What this task involves.
Only these lines of the data below are wanted: the one with "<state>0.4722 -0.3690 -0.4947", the one with "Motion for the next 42", and any lines between them, each repeated exactly.
┌─ Extracted entries
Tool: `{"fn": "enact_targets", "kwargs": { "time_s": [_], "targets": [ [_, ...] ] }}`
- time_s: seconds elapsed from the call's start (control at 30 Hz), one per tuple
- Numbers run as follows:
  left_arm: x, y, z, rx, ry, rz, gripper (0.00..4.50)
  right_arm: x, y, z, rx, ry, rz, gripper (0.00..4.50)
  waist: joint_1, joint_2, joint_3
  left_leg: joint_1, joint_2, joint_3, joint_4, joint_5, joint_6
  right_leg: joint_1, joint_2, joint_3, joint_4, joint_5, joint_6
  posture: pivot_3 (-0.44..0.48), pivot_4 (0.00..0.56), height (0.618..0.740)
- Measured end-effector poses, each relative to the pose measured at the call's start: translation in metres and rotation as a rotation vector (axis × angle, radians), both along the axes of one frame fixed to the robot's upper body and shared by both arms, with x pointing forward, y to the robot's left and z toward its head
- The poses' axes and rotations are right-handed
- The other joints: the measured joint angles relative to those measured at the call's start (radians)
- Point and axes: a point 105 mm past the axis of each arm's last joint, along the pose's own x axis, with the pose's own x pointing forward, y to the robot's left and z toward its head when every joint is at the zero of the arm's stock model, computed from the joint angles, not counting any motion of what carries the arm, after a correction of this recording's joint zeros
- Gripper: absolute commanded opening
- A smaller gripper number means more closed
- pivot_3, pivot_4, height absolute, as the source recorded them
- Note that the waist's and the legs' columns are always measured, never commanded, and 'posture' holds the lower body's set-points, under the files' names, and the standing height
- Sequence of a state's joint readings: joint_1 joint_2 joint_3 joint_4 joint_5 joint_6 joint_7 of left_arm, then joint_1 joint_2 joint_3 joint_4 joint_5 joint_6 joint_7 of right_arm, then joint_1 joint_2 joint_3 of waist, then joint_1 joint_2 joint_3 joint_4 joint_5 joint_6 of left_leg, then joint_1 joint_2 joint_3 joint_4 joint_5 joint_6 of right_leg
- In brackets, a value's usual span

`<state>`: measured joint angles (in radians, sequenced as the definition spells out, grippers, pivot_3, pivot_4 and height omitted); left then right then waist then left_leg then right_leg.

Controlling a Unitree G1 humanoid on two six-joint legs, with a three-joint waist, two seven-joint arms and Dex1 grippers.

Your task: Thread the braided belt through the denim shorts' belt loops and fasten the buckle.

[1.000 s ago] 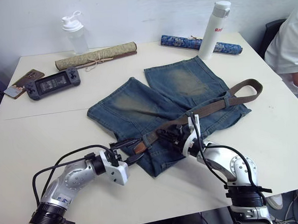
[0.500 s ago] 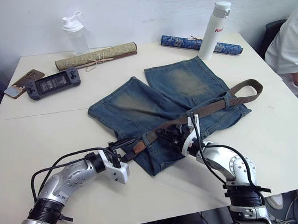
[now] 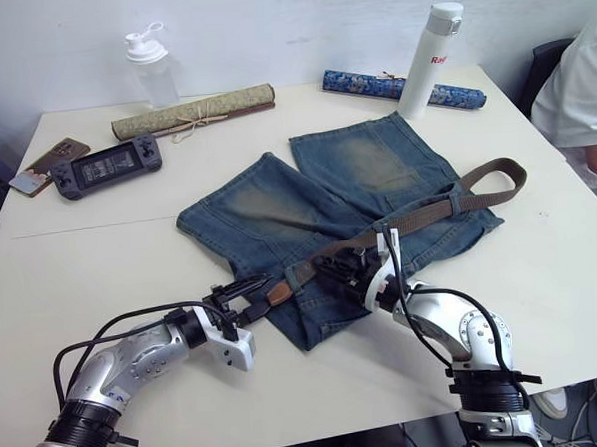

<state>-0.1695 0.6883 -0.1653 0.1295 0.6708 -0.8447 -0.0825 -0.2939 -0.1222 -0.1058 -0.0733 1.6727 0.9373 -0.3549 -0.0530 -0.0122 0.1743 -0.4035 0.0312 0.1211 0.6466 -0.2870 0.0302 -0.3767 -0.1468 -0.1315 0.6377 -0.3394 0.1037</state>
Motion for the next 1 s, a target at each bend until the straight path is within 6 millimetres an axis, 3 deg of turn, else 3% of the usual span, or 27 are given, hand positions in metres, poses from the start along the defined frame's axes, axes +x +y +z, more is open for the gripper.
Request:
{"fn": "enact_targets", "kwargs": {
  "time_s": [0.1,0.13,0.2,0.3,0.37,0.67,0.77,0.83,1.0],
  "targets": [
    [0.001,0.000,0.001,-0.003,-0.004,0.004,2.98,0.000,0.000,0.000,0.000,0.000,0.000,0.00,0.000,0.000,0.000,0.000,0.000,0.000,0.000,0.000,0.000,0.000,0.000,0.000,0.000,0.000,0.000,0.000,0.150,0.717],
    [0.001,0.000,0.001,-0.003,-0.005,0.004,2.74,0.000,0.000,0.000,0.000,0.000,0.000,0.00,0.000,0.000,0.000,0.000,0.000,0.000,0.000,0.000,0.000,0.000,0.000,0.000,0.000,0.000,0.000,0.000,0.150,0.717],
    [0.001,-0.001,0.001,-0.004,-0.005,0.005,2.16,0.000,0.000,0.000,-0.001,0.000,0.000,0.00,0.000,0.000,0.000,0.000,0.000,0.000,0.000,0.000,0.000,0.000,0.000,0.000,0.000,0.000,0.000,0.000,0.150,0.717],
    [0.002,-0.002,0.009,-0.014,-0.036,-0.003,0.73,0.000,0.000,0.000,-0.002,0.000,-0.001,0.00,0.002,0.001,0.000,0.000,0.000,0.000,0.000,0.000,0.000,0.000,0.000,0.000,0.000,0.000,0.000,0.000,0.150,0.717],
    [0.002,-0.004,0.014,-0.018,-0.055,-0.009,0.02,0.000,-0.001,-0.001,-0.001,0.001,-0.005,0.00,0.003,0.001,-0.001,0.000,0.000,0.000,0.000,0.000,0.000,0.000,-0.001,0.000,0.000,0.000,0.000,0.000,0.150,0.717],
    [0.001,-0.004,0.015,-0.014,-0.059,-0.009,0.02,0.000,-0.002,-0.001,-0.011,0.003,-0.005,0.00,0.004,0.001,-0.001,0.000,0.000,0.000,0.000,0.000,0.000,0.000,-0.001,0.000,0.000,0.000,0.000,0.000,0.150,0.717],
    [0.001,-0.005,0.015,-0.009,-0.061,-0.009,0.00,0.000,-0.002,-0.003,-0.022,0.017,-0.010,1.04,0.006,0.001,0.000,0.000,0.000,0.000,0.000,0.000,0.000,0.000,-0.001,0.000,0.000,0.000,0.000,0.000,0.150,0.717],
    [0.000,-0.006,0.016,-0.006,-0.066,-0.015,0.00,-0.002,-0.005,-0.008,-0.023,0.040,-0.020,2.11,0.010,0.003,0.001,-0.002,-0.001,0.000,0.000,0.000,0.000,-0.001,-0.001,0.000,-0.001,0.000,0.000,0.000,0.150,0.717],
    [-0.002,-0.007,0.015,-0.002,-0.068,-0.020,0.00,-0.008,-0.013,0.007,0.000,0.003,-0.026,4.47,0.021,0.005,0.002,-0.002,-0.001,0.001,0.000,0.000,0.000,-0.001,-0.001,0.000,-0.001,0.000,0.000,0.000,0.150,0.717]
  ]
}}
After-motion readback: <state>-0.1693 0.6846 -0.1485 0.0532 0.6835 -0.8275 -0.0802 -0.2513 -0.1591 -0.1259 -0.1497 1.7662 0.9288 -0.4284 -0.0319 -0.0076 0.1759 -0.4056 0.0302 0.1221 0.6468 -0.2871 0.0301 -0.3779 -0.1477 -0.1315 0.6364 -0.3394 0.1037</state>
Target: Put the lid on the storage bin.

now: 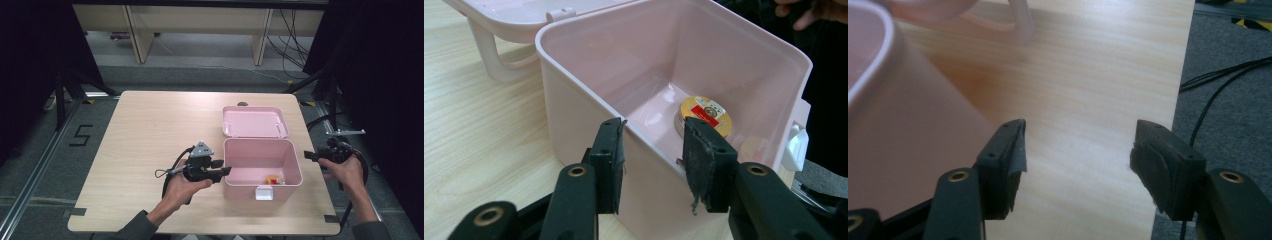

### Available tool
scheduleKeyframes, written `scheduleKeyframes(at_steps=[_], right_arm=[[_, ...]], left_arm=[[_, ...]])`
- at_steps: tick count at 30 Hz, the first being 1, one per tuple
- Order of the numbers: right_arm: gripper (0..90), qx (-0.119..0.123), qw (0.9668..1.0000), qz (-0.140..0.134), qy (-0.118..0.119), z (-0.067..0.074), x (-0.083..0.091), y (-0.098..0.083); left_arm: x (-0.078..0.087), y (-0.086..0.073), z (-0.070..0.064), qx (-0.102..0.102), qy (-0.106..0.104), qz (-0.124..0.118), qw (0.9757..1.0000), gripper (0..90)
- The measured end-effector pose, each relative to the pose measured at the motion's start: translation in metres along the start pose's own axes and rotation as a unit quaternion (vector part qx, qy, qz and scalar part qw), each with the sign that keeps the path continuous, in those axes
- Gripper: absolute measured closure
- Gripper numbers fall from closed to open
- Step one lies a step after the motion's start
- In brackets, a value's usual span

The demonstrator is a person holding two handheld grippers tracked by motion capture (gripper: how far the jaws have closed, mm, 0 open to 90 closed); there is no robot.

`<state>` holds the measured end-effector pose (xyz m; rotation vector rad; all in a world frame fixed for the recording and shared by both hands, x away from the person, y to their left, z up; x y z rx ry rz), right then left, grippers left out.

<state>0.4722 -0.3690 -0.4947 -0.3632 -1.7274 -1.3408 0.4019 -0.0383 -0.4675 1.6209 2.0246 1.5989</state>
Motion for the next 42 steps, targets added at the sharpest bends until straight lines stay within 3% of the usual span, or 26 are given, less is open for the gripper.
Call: scheduleKeyframes(at_steps=[1,2,3,5,8,9,10,12,13,14,15,16,17,18,19,21,22,24,25,27,28,29,30,31,32,42], right_arm=[[39.5,0.000,1.0000,0.000,0.000,0.000,0.000,0.000],[41.9,0.018,0.9998,0.005,-0.009,-0.006,-0.003,0.008],[42.7,-0.008,1.0000,0.001,0.005,-0.001,-0.004,0.012],[43.0,-0.009,0.9999,-0.005,-0.003,-0.004,-0.006,0.018],[46.4,-0.025,0.9996,0.011,0.000,-0.010,-0.006,0.032],[46.5,0.014,0.9998,0.009,0.007,-0.017,-0.008,0.035],[46.7,0.004,1.0000,0.001,0.006,-0.017,-0.009,0.041],[47.3,0.013,0.9997,-0.011,0.019,-0.017,-0.010,0.047],[47.4,-0.021,0.9996,-0.005,0.021,-0.011,-0.010,0.050],[47.4,-0.029,0.9994,-0.008,0.019,-0.011,-0.011,0.055],[47.6,-0.013,0.9996,-0.025,0.010,-0.014,-0.013,0.065],[47.7,-0.027,0.9989,-0.017,0.033,-0.009,-0.013,0.068],[48.2,-0.026,0.9989,-0.027,0.029,-0.010,-0.015,0.075],[48.2,-0.029,0.9987,-0.015,0.039,-0.008,-0.014,0.077],[48.6,-0.023,0.9989,-0.028,0.029,-0.010,-0.017,0.082],[48.9,-0.029,0.9992,-0.023,0.017,-0.010,-0.018,0.085],[49.2,-0.019,0.9983,-0.044,0.034,-0.009,-0.021,0.093],[49.6,-0.016,0.9983,-0.034,0.044,-0.007,-0.021,0.094],[51.1,0.008,0.9989,-0.034,0.031,-0.009,-0.024,0.100],[52.4,-0.007,0.9988,-0.028,0.040,-0.004,-0.026,0.103],[53.3,0.011,0.9990,-0.032,0.030,-0.007,-0.029,0.106],[54.5,-0.026,0.9989,-0.031,0.024,-0.002,-0.031,0.109],[54.5,-0.026,0.9989,-0.031,0.024,-0.002,-0.031,0.109],[56.2,-0.014,0.9990,-0.025,0.033,-0.002,-0.031,0.109],[57.2,-0.001,0.9995,-0.018,0.026,-0.004,-0.032,0.111],[67.9,-0.002,0.9994,-0.021,0.028,0.001,-0.052,0.124]], left_arm=[[0.000,0.000,0.000,0.000,0.000,0.000,1.0000,60.1],[0.000,0.000,0.000,-0.002,0.002,-0.002,1.0000,60.3],[0.000,0.000,-0.001,-0.004,-0.003,-0.002,1.0000,60.6],[0.000,0.000,-0.001,-0.005,0.002,-0.002,1.0000,61.1],[0.000,0.000,0.000,0.000,0.001,-0.001,1.0000,61.3],[0.000,0.000,0.000,0.003,0.002,-0.002,1.0000,61.5],[0.000,0.000,0.000,0.005,0.002,-0.003,1.0000,61.5],[0.000,0.000,0.000,0.005,0.002,-0.003,1.0000,61.6],[0.000,0.000,0.000,0.005,0.002,-0.003,1.0000,61.6],[0.000,0.000,0.000,0.005,0.003,-0.003,1.0000,61.5],[0.000,0.000,0.000,0.006,0.004,-0.003,1.0000,61.6],[0.000,0.000,0.000,0.005,0.005,-0.004,1.0000,61.6],[0.000,0.000,0.000,0.006,0.005,-0.004,1.0000,61.6],[0.000,0.000,0.000,0.006,0.005,-0.004,1.0000,61.6],[0.000,0.000,0.000,0.006,0.006,-0.004,1.0000,61.6],[0.000,0.000,0.000,0.006,0.006,-0.004,1.0000,61.6],[0.000,0.000,0.000,0.006,0.006,-0.004,1.0000,61.7],[0.000,0.000,0.000,0.006,0.006,-0.004,1.0000,61.7],[0.000,0.000,0.000,0.006,0.006,-0.006,1.0000,61.8],[0.000,0.000,-0.001,0.006,0.004,-0.005,1.0000,61.9],[0.000,0.000,-0.001,0.006,0.004,-0.005,1.0000,61.9],[0.000,0.000,-0.001,0.007,0.003,-0.005,1.0000,62.0],[0.000,0.000,-0.001,0.007,0.003,-0.005,1.0000,62.0],[0.000,0.000,-0.001,0.007,0.004,-0.005,1.0000,62.0],[0.000,0.000,-0.001,0.007,0.004,-0.005,1.0000,62.0],[0.000,0.000,-0.001,0.008,0.002,-0.005,1.0000,62.1]])
Point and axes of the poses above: each handheld gripper's, and its own axes: x roughly backward along the jaws, y roughly out of its top, z roughly to its left, the point moved 9 cm from there along -x, roughly forward along the jaws, and after that the axes turned 13 degrees about x, right-handed, at the moved point
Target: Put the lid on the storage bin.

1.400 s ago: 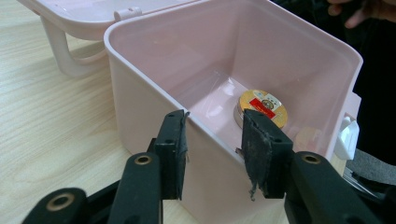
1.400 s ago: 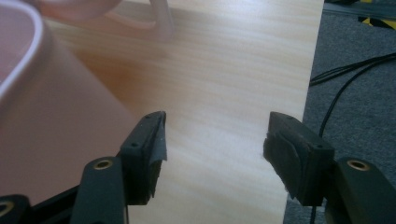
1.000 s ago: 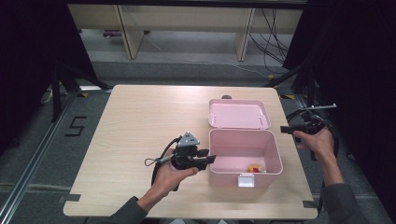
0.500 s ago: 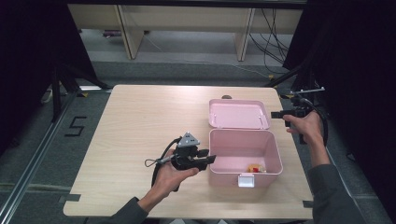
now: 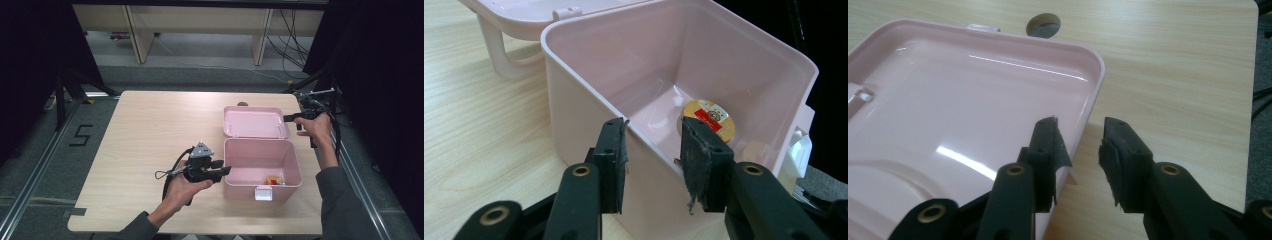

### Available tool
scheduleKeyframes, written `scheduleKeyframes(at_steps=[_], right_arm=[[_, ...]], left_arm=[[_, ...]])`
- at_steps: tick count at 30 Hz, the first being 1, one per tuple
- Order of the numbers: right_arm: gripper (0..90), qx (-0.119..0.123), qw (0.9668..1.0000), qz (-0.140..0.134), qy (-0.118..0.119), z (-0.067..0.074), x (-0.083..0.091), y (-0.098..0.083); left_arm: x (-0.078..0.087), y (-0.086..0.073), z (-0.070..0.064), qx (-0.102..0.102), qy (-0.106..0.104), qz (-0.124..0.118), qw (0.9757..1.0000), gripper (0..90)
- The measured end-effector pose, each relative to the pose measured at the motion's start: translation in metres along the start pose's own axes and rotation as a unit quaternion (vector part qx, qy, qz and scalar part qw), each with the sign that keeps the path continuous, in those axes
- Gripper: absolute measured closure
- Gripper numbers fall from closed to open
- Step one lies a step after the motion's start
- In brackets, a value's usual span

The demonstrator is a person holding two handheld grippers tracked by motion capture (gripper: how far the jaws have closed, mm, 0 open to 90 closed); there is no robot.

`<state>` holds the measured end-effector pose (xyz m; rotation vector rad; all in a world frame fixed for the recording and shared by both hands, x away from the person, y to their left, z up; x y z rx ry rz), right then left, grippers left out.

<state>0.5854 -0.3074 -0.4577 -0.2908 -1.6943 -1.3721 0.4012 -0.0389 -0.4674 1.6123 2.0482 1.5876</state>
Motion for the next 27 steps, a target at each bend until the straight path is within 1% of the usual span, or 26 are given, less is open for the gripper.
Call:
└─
Written response.
<state>0.4722 -0.3690 -0.4947 -0.3632 -1.7274 -1.3408 0.4019 -0.0383 -0.4675 1.6209 2.0246 1.5989</state>
Motion for the next 42 steps, targets added at the sharpest bends until straight lines stay within 3% of the usual span, or 26 are given, less is open for the gripper.

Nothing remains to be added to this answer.